PROBLEM TO WORK ON:
Which lines come from the start of the listing through the line holding "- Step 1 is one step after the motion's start"? Restate exactly those, both included, minus the pictures.

================================

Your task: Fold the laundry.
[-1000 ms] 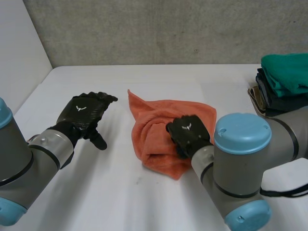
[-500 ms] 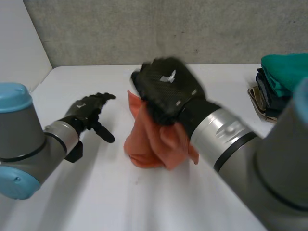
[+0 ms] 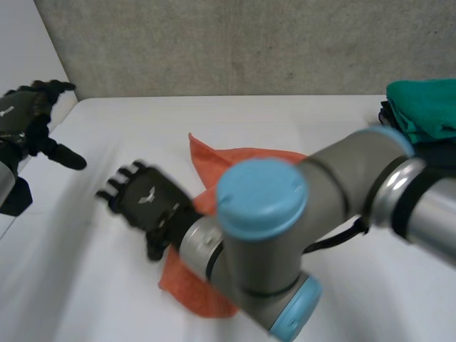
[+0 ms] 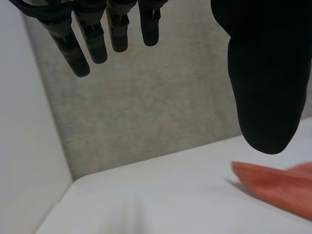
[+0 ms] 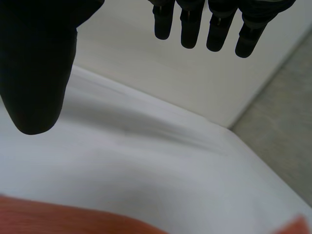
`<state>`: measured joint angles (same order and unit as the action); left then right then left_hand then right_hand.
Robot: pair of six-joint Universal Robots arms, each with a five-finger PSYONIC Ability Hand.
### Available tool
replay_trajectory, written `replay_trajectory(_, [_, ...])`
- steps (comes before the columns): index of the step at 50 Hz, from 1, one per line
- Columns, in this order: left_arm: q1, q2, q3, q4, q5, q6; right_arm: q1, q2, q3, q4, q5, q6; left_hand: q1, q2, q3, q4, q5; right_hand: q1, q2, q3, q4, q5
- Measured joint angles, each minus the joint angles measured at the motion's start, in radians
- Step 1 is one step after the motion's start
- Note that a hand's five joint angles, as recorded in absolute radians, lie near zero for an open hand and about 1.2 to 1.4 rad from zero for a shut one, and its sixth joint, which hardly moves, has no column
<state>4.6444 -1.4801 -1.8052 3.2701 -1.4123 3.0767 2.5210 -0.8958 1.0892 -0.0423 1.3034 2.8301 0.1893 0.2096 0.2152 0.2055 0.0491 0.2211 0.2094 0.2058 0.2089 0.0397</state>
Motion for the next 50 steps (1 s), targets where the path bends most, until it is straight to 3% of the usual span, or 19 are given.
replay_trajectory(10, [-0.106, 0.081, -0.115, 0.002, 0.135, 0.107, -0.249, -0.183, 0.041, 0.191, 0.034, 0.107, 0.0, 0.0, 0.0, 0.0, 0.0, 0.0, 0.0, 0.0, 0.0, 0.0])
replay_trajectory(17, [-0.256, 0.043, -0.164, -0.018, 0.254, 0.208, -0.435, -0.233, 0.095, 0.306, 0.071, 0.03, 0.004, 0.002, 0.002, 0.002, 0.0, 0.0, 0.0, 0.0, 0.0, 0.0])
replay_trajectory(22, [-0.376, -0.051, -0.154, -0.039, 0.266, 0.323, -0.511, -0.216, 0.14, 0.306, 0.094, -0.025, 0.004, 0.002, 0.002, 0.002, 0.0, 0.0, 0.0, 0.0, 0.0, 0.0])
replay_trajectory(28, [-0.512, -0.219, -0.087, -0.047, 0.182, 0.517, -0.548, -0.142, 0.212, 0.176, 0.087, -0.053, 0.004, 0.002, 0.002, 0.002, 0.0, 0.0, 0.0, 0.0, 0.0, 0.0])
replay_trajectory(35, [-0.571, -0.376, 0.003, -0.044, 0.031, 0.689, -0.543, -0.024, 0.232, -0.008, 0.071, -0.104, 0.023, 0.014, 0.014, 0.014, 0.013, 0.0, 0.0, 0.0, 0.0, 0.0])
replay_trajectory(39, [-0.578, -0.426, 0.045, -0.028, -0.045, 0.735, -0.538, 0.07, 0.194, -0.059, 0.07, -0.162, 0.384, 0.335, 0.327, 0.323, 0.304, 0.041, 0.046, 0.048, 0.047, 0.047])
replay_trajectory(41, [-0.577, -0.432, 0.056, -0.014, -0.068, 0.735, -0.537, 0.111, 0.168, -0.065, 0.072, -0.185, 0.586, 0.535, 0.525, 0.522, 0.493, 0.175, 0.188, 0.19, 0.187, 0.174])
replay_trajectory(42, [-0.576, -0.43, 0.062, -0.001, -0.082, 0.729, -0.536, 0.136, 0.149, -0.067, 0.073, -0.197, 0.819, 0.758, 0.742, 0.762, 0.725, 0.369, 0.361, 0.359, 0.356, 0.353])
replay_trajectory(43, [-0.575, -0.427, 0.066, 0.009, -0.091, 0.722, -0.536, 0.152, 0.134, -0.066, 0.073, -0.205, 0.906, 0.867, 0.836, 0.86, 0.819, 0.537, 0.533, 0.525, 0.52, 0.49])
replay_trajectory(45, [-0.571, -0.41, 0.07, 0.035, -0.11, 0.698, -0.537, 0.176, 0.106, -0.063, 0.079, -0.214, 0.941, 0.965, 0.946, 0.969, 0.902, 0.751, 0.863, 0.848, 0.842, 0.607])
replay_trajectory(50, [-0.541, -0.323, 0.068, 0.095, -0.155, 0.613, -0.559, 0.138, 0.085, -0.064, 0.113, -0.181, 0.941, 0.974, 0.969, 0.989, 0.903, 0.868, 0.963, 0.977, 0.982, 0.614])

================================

YOUR SOLUTION:
Your task: Fold the laundry.
[-1000 ms] 
[-500 ms] 
[+0 ms] 
[+0 ms] 
[+0 ms] 
`<state>`: measured joint angles (same order and unit as the action); left then right then left_hand then right_hand.
Robot: pair of six-joint Universal Robots arms, each with a five-finger PSYONIC Ability Hand.
### Available tool
replay_trajectory, written `replay_trajectory(_, [_, ...])`
- steps (comes before the columns): index of the step at 50 Hz, from 1, one per line
- Columns, in this order: left_arm: q1, q2, q3, q4, q5, q6; right_arm: q1, q2, q3, q4, q5, q6; left_hand: q1, q2, q3, q4, q5; right_hand: q1, q2, q3, q4, q5
- Measured joint angles, each minus the joint angles measured at the motion's start, in radians
- Step 1 is one step after the motion's start

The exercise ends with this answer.